Excerpts from a dataset:
---------------

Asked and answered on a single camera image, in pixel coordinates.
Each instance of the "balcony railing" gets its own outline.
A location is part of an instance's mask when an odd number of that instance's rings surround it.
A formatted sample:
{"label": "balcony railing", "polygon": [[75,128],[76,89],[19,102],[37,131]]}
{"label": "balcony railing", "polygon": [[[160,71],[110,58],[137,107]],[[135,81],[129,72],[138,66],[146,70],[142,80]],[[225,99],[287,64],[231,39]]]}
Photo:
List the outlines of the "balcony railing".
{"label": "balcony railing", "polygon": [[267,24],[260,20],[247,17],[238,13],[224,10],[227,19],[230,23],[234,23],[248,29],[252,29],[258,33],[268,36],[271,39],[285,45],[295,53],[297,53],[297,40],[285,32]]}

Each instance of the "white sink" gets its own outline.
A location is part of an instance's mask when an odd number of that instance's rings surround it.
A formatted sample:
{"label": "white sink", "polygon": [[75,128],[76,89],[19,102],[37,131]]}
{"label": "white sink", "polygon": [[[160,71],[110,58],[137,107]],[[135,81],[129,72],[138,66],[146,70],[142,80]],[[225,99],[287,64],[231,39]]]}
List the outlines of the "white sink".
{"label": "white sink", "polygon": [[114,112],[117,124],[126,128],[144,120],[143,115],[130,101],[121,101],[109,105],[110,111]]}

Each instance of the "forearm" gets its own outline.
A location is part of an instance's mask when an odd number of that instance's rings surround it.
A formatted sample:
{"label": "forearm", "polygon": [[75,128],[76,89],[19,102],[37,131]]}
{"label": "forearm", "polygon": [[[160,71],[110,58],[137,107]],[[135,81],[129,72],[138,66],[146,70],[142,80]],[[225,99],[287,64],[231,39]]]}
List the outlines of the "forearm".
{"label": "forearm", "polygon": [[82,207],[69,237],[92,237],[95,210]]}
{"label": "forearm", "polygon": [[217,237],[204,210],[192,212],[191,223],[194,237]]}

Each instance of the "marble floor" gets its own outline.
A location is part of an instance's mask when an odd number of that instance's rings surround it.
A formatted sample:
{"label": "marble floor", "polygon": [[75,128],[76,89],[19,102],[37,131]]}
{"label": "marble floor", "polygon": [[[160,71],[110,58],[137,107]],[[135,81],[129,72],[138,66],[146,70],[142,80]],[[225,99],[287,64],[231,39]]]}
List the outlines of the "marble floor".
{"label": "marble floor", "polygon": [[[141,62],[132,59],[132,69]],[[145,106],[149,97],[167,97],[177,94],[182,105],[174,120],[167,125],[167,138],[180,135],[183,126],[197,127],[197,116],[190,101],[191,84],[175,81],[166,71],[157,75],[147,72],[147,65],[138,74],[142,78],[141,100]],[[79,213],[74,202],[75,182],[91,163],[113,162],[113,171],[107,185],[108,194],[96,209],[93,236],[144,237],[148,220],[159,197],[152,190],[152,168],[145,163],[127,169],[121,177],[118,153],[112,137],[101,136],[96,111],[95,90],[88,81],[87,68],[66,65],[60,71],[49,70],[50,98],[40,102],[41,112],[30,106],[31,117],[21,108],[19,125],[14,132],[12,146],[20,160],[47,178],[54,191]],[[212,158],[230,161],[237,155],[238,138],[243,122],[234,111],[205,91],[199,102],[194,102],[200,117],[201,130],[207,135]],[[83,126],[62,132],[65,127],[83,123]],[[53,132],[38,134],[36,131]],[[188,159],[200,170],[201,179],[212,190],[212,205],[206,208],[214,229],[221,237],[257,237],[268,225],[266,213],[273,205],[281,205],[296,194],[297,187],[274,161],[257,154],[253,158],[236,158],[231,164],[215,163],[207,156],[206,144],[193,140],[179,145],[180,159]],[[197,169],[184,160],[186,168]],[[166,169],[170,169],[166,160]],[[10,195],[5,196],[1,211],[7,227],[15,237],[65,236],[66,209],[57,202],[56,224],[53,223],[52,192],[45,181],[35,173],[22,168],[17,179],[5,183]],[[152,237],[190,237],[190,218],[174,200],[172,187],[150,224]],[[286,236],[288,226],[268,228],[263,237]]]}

---------------

- [HOW TO COMPLETE THIS TASK]: Print the records again in full, exactly as they appear above.

- [WRITTEN RESPONSE]:
Asked and answered on a single camera image, in pixel coordinates.
Each instance of the "balcony railing" gets its own outline.
A location is part of an instance's mask when an odd number of that instance's rings surround it.
A formatted sample:
{"label": "balcony railing", "polygon": [[75,128],[76,89],[19,102],[37,131]]}
{"label": "balcony railing", "polygon": [[[160,71],[110,58],[137,107]],[[135,81],[129,72],[138,66],[146,70],[142,80]],[[225,99],[287,64],[231,39]]]}
Photo:
List the outlines of the "balcony railing".
{"label": "balcony railing", "polygon": [[267,24],[260,20],[247,17],[238,13],[224,10],[227,19],[230,23],[234,23],[248,29],[252,29],[258,33],[268,36],[271,39],[285,45],[295,53],[297,53],[297,40],[285,32]]}

Each instance of the "white sink" gets its own outline.
A location is part of an instance's mask when an odd number of that instance's rings surround it.
A formatted sample:
{"label": "white sink", "polygon": [[75,128],[76,89],[19,102],[37,131]]}
{"label": "white sink", "polygon": [[[160,71],[110,58],[137,107]],[[135,81],[129,72],[138,66],[146,70],[142,80]],[[225,99],[287,64],[231,39]]]}
List the outlines of the "white sink".
{"label": "white sink", "polygon": [[114,112],[117,124],[126,128],[144,120],[143,115],[130,101],[121,101],[109,105],[110,111]]}

Each instance of the "forearm" gets its own outline.
A location is part of an instance's mask when an odd number of that instance's rings surround it.
A formatted sample:
{"label": "forearm", "polygon": [[75,128],[76,89],[19,102],[37,131]]}
{"label": "forearm", "polygon": [[[160,71],[110,58],[137,107]],[[135,81],[129,72],[138,66],[146,70],[142,80]],[[225,99],[287,64],[231,39]]]}
List the outlines of the "forearm".
{"label": "forearm", "polygon": [[82,207],[69,237],[92,237],[95,210]]}
{"label": "forearm", "polygon": [[217,237],[204,210],[192,212],[191,223],[194,237]]}

Each instance of the "marble floor" gets its own outline.
A location is part of an instance's mask when an odd number of that instance's rings surround it.
A formatted sample:
{"label": "marble floor", "polygon": [[75,128],[76,89],[19,102],[37,131]]}
{"label": "marble floor", "polygon": [[[160,71],[110,58],[137,107]],[[135,81],[129,72],[138,66],[146,70],[142,80]],[[225,99],[287,64],[231,39]]]}
List the outlines of the "marble floor".
{"label": "marble floor", "polygon": [[[141,62],[132,59],[132,69]],[[145,106],[149,97],[167,97],[177,94],[182,105],[174,120],[167,125],[167,138],[180,135],[183,126],[197,127],[197,116],[190,101],[191,84],[175,81],[166,71],[157,75],[147,72],[147,65],[138,74],[142,78],[141,100]],[[79,213],[74,202],[75,182],[91,163],[113,162],[113,171],[107,185],[108,194],[96,209],[93,236],[144,237],[148,220],[159,197],[152,190],[152,168],[145,163],[127,169],[121,177],[118,153],[112,137],[101,136],[96,111],[95,90],[88,81],[87,68],[66,65],[60,71],[49,70],[50,98],[40,102],[41,112],[30,106],[31,117],[21,108],[19,125],[14,132],[12,146],[20,160],[47,178],[54,191]],[[212,158],[230,161],[237,155],[238,138],[243,122],[234,111],[205,91],[199,102],[194,102],[200,117],[201,130],[207,135]],[[83,126],[62,132],[65,127],[83,123]],[[53,132],[38,134],[36,131]],[[188,159],[200,170],[201,179],[212,190],[212,205],[206,208],[214,229],[221,237],[257,237],[268,225],[266,213],[273,205],[281,205],[296,194],[297,187],[274,161],[257,154],[253,158],[236,158],[231,164],[215,163],[207,156],[206,144],[193,140],[179,145],[180,159]],[[197,169],[184,160],[186,168]],[[166,169],[170,169],[166,160]],[[10,195],[5,196],[1,211],[7,227],[15,237],[65,236],[66,209],[57,202],[56,224],[53,223],[52,192],[45,181],[35,173],[22,168],[17,179],[5,183]],[[152,237],[190,237],[190,218],[174,200],[172,187],[150,224]],[[286,236],[288,226],[268,228],[263,237]]]}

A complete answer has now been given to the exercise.